Sallirmiut

from Wikipedia, the free encyclopedia
A Sallirmiut hunter while whaling, drawing around 1830

As Sallirmiut (also Sadlermiut ), "People of Salliq", a group of people who lived on the south coast of Southampton Island ( called "Salliq" by the Inuit ) and the two offshore islands of Coats Island and Walrus Island up to At the beginning of the 20th century, they lived very isolated from the Inuit people ("Aivilingmiut") who settled on the mainland of the Kivalliq region and died out in 1903.

discovery

Although the English researcher Thomas Button came to the south coast of Southampton Island as early as 1604, it is not known whether he came into contact with the indigenous people who settled there. The first Europeans to come into contact with the Sallirmiut are therefore likely to have been Captain George Francis Lyon and his crew, who anchored in 1824 with HMS Griper at Cape Pembroke off Coats Island .

Way of life

We know about the Sallirmiut that they were of great strength, but still very shy and lived in stone and sod houses for most of the year . For their food they hunted seals , walruses , whales , polar bears , caribou and birds, looked for bird eggs and caught fish.

Origin and culture

Little is known with certainty about origin, cultural development, original number and the reason for their decline from around 200 at the time of their discovery to 58 before the final extinction.

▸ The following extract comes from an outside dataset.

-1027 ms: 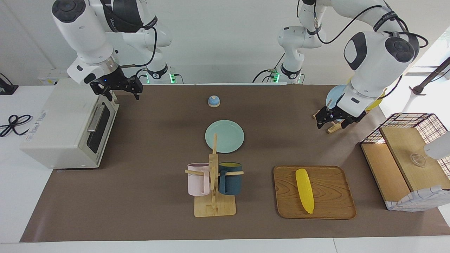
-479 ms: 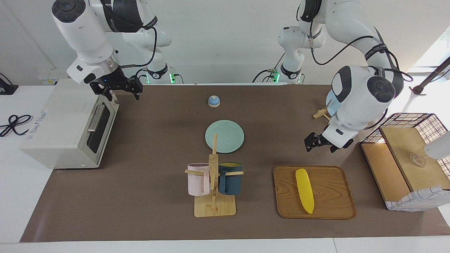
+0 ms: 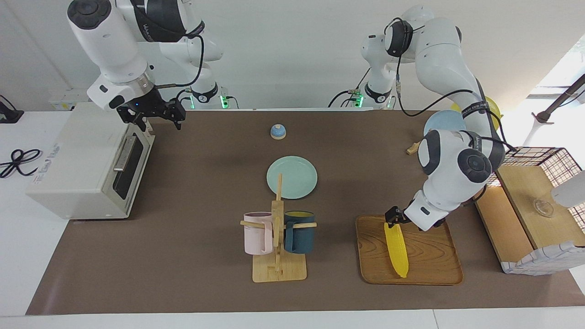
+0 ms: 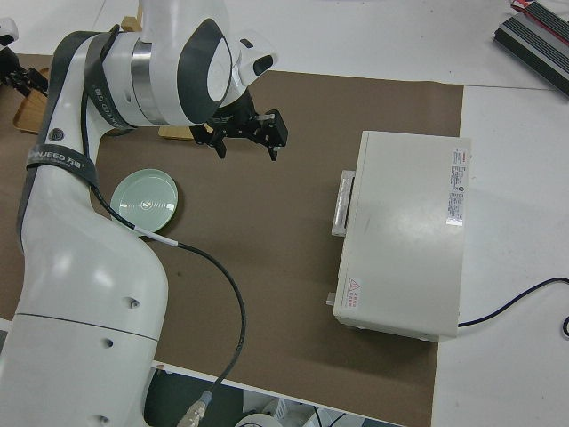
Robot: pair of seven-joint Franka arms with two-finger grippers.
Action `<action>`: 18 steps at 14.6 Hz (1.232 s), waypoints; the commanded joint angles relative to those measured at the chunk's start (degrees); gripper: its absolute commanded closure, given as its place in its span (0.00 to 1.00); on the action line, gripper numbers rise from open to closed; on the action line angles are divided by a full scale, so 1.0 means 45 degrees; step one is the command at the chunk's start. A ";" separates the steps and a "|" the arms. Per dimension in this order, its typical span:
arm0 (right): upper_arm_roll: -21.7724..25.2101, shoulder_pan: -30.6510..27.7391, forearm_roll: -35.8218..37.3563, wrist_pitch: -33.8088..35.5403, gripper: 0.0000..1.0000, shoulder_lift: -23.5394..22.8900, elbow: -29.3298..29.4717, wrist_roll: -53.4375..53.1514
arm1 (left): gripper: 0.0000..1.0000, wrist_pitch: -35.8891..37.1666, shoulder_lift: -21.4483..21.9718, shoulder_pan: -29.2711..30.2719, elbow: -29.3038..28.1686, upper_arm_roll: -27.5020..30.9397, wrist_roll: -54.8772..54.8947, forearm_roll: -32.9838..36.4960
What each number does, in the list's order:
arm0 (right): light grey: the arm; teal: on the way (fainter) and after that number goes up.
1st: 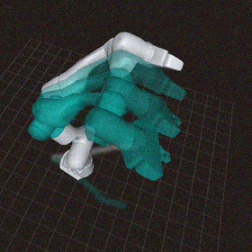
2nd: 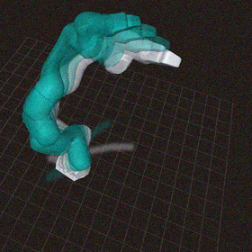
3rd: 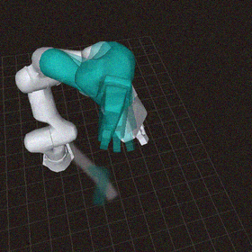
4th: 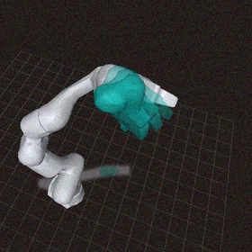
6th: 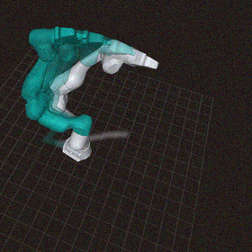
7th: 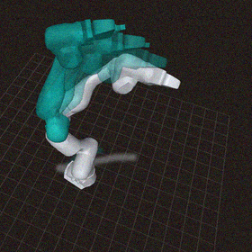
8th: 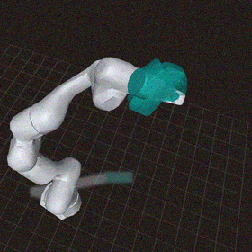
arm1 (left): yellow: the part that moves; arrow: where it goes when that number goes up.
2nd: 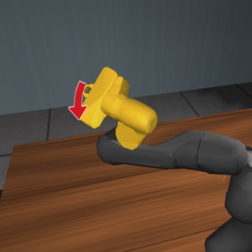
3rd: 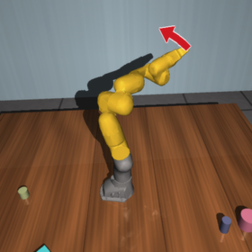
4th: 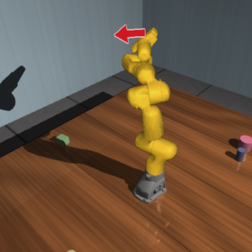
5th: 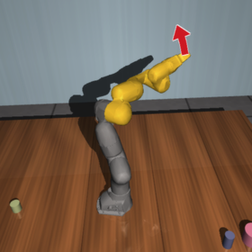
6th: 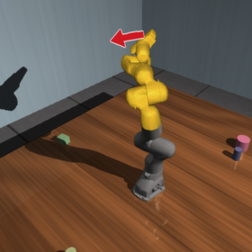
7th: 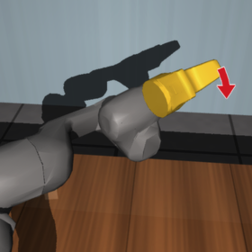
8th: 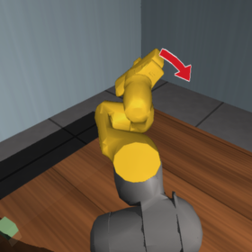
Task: Put corn in oven
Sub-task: 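Reach the left gripper down to the yellow corn on the wooden tray, then close the left gripper on the corn and lift it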
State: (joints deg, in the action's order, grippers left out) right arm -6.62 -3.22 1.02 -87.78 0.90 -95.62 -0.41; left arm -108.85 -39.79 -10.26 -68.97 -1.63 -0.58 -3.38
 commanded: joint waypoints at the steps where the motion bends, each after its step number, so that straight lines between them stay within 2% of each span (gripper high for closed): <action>1: 0.0026 -0.0047 -0.0285 -0.0005 0.00 0.0152 -0.0098 -0.0144 | 0.00 -0.0825 -0.0512 -0.0025 0.0330 0.0050 0.0286 -0.0088; 3: 0.0026 -0.0047 -0.0285 -0.0005 0.00 0.0152 -0.0098 -0.0144 | 0.00 -0.1492 -0.0493 -0.0026 -0.0179 0.0050 0.0305 -0.0011; 8: 0.0026 -0.0047 -0.0285 -0.0005 0.00 0.0152 -0.0098 -0.0164 | 0.00 -0.1865 -0.1000 -0.0221 -0.0200 0.0070 0.0325 0.0009; 14: 0.0026 -0.0047 -0.0285 -0.0005 0.00 0.0152 -0.0098 -0.0164 | 0.00 -0.2059 -0.1001 -0.0201 -0.0258 0.0070 0.0618 0.0243; 18: 0.0026 -0.0047 -0.0285 -0.0005 0.00 0.0152 -0.0098 -0.0164 | 0.04 -0.2841 -0.0904 -0.0260 -0.0883 0.0089 0.0618 0.0204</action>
State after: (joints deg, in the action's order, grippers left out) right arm -6.62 -3.22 1.02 -87.78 0.90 -95.62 -0.41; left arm -119.06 -44.52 -11.05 -70.66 -1.61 1.62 -3.10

There is still a lot of puzzles about the origin. As can be seen from excavations and other relics, as well as from the records of researchers and whalers, the Sallirmiut were certainly people who were not directly related to the Inuit of the Kivalliq region. Compared to these Inuit they showed clear differences in appearance, behavior, language and culture. Therefore, three hypotheses on origin are scientifically discussed:

  1. The Sallirmiut were the last members of the Dorset culture and as such survived the Thule culture . This hypothesis is supported by studies carried out by Henry B. Collins ( Smithsonian Institution ) in 1954 and 1955 with the result that the Sallirmiut belonged to the Dorset culture, a thesis that the results of molecular genetic studies probably also support.
  2. The ancestors of the Sallirmiut were members of the Thule culture , but isolated from the Thule Eskimos on the mainland, they experienced an independent development of their way of life and culture.
  3. The Sallirmiut are descendants of the Thule Eskimos who, isolated from the mainland, mixed with relatives of the Dorset Eskimos and thus developed from two roots. This third hypothesis is corroborated by the fact that archaeological relics of the Sallirmiut have equally Dorset and Thule characteristics.
Development of the distribution of cultures 900 - 1500 a. Z.

End of the sallirmiut

In the second half of the 19th century, whalers frequented the Southampton south coast . Although the Sallirmiut repeatedly came into contact with the whalers between 1860 and 1903, unlike the Inuit from the mainland, they did not participate in the whaling pursued by the Europeans. However, contact with crew members of the Scottish whaling ship Active led to disaster at the end of 1902: The Sallirmiut suffered virulent gastrointestinal infections against which they had no immune defense and from which almost all of them died in the winter of 1902/03. Since then the Sallirmiut have been considered extinct.

literature

  • Miriam Dewar (Ed.): The Nunavut Handbook: Traveling in Canada's Arctic . Ayaya Marketing & Communications, Iqaluit / Ottawa 2004, ISBN 0-9736754-0-3 (English).